Antonia Barradas, a Human Rights Advocacy Advisor, talks about the CHRA Summer School

Updated: May 29

Antonia Barradas, a Human Rights Advocacy Advisor, talks about how a multidisciplinary curriculum is one of the key highlights of the CHRA Summer School

Describe a little about yourself

My name is Antonia Barradas. I am a fully trained lawyer and currently an Advocacy Advisor with a PhD in Justice, Citizenship, Democratisation and Gender Equality. I am the Head of Barradas Direitos Humanos, a Human Rights Advocacy Office in Lisbon, Portugal. We focus on human rights projects and public policy advice as well as corporate social responsibility, gender equality training, human rights advocacy training and educational programmes.

Why did you decide to attend CHRA 2021?

I was approached by a group of victims of the Angola Massacre (May 27th 1977) for my legal perspective. I realised I was less familiar with the advocacy and human rights aspects that were an inherent part of the case and what I needed was a better understanding of the intersection of the three disciplines. The Cinema, Human Rights and Advocacy Summer School was the perfect course to acquire a multidisciplinary interactive perspective between the legal aspect and the documentary and academic parts of my case.

How did you hear of the Summer School?

I am an ex MA graduate in Human Rights and Democratisation at the European Inter-University Centre (EIUC) in Venice, Italy. I have, on occasion, taught sessions at the graduate programme as part of the Cluster of Human Rights Defenders - a seminar on sexual violence in conflict at the Venice School for Human Rights Defenders. I heard about the Summer School through the Global Campus Newsletter. I would have never imagined that a person with a legal background could participate but I joined and it has been an incredibly useful experience for the development of my project as well as to further my career aspirations. I thoroughly enjoyed the opportunity to expand my professional network and connect with inspiring people.


Describe your experience with the Summer School? What did you enjoy most?

The best part of the course was its intensity and multiformity. Participants from diverse backgrounds with different course objectives were all able to find something that suited their needs due to the mix between the Biennale Film Festival and the different programme activities making the overall experience even more enriching. By attending the lectures, practical workshops, film screenings and discussions with directors from the Film Festival, I learned the importance of advocacy for my project and how vital it is to be able to provide different points of view and alternative means to advocate for my work going forward. It is an experience that I will never forget.

Would you recommend this experience to a friend?

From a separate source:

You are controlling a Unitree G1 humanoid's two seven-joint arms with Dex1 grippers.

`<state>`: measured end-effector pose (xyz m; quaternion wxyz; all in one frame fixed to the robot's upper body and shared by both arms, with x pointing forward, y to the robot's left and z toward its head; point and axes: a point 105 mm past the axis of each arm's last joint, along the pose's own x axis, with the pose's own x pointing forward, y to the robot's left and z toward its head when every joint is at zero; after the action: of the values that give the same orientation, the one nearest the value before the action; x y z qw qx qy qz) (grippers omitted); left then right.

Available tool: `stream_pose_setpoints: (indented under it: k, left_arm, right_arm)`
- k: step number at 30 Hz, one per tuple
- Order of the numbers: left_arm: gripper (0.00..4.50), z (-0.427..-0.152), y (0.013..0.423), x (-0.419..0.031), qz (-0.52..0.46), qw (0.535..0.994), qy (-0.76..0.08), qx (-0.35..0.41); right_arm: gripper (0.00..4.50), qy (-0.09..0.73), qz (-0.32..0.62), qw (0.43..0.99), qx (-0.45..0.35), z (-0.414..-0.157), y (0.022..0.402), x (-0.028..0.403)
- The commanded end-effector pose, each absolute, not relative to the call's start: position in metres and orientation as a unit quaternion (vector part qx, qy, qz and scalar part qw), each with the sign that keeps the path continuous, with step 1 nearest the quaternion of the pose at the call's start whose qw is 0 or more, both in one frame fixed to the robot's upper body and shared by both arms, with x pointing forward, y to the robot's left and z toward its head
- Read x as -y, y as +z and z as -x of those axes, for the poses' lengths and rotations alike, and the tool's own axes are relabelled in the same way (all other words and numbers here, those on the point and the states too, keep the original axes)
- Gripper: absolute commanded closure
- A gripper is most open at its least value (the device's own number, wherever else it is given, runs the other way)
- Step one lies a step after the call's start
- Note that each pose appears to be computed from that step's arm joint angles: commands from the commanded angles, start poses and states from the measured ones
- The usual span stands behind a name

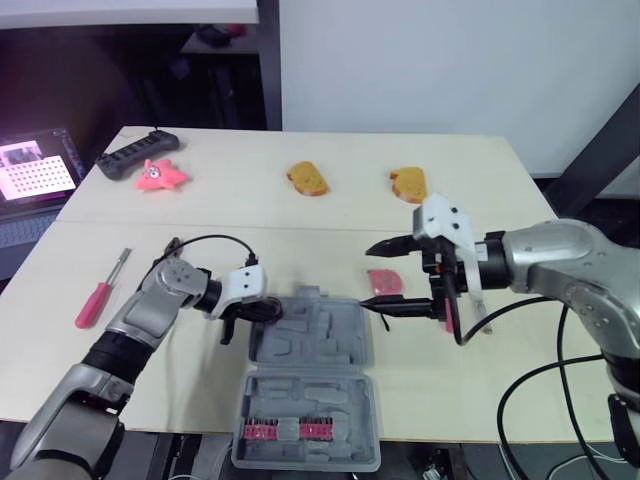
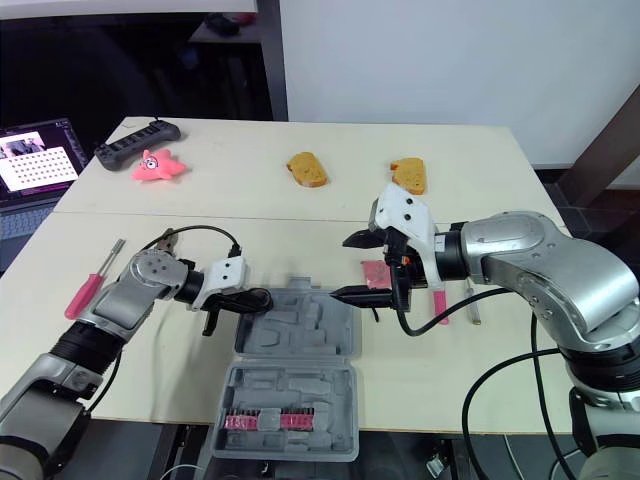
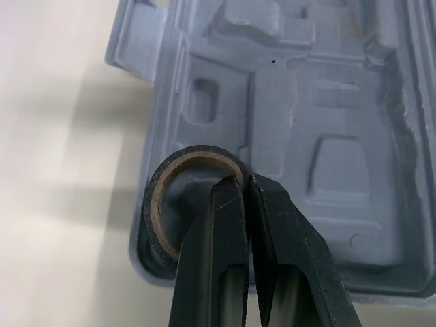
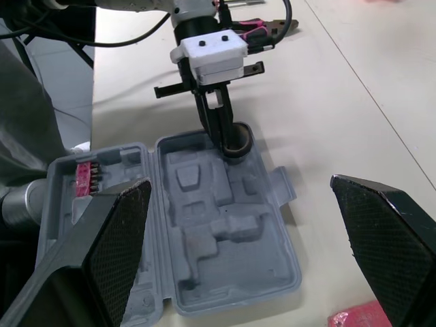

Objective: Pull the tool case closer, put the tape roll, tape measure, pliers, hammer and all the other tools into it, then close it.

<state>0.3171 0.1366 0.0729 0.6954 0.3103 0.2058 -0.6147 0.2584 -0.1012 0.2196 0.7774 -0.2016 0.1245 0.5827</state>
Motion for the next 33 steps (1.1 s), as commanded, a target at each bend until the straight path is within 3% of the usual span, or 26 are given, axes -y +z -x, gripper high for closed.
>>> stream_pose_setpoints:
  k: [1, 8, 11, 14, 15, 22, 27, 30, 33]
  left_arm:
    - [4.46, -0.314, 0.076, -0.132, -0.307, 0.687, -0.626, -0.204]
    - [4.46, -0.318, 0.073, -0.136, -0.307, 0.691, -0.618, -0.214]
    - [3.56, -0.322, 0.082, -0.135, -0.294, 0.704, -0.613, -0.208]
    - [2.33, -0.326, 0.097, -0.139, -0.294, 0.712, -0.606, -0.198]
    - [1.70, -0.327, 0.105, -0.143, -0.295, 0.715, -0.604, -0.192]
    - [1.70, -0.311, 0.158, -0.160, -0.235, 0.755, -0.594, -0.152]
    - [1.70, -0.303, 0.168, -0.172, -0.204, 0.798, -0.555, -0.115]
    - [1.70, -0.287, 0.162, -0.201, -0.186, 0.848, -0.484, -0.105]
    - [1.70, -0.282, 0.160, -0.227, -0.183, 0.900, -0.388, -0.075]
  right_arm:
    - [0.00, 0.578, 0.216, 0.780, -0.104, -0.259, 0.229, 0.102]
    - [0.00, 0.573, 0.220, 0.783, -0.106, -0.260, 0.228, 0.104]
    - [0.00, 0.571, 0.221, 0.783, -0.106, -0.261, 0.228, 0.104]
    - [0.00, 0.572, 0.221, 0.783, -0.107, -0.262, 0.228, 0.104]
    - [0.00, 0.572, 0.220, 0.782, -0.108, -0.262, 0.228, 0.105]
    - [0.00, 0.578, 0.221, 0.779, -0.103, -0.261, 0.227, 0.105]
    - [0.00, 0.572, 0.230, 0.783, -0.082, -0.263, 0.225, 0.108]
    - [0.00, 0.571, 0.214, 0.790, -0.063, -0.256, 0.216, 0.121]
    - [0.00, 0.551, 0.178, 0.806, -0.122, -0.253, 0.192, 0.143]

Yes, definitely and in particular for those in the legal field. For me this experience has been very stimulating intellectually, and demanding but also wonderful and enriching.

Were you able to leverage the student network for future professional development?

Due to the intensity of the programme and the fact I was working during the course, I didn’t have much time to socialise with my fellow students. But having said that, I have stayed in touch with a couple of film directors where we consult each other on different projects and this has been extremely beneficial.


What skills and competences do you think you’ve gained throughout the course? Have you used these new skills and competences in your personal or professional development?

Thanks to the diverse programme of activities and the frank feedback from expert lecturers, today I am far more confident in working on matters such as supporting victims and incorporating perspectives from film directors and academics in my legal work. I also have a far greater understanding about advocacy in these contexts.

Where do you see yourself in 10 years?

In 10 years time I see myself retiring on a tropical island. But realistically, I probably see myself continuing to teach and develop the human rights aspects of my work while expanding my work within the charity sector in a leadership position rather than in a more executive role which I hold now.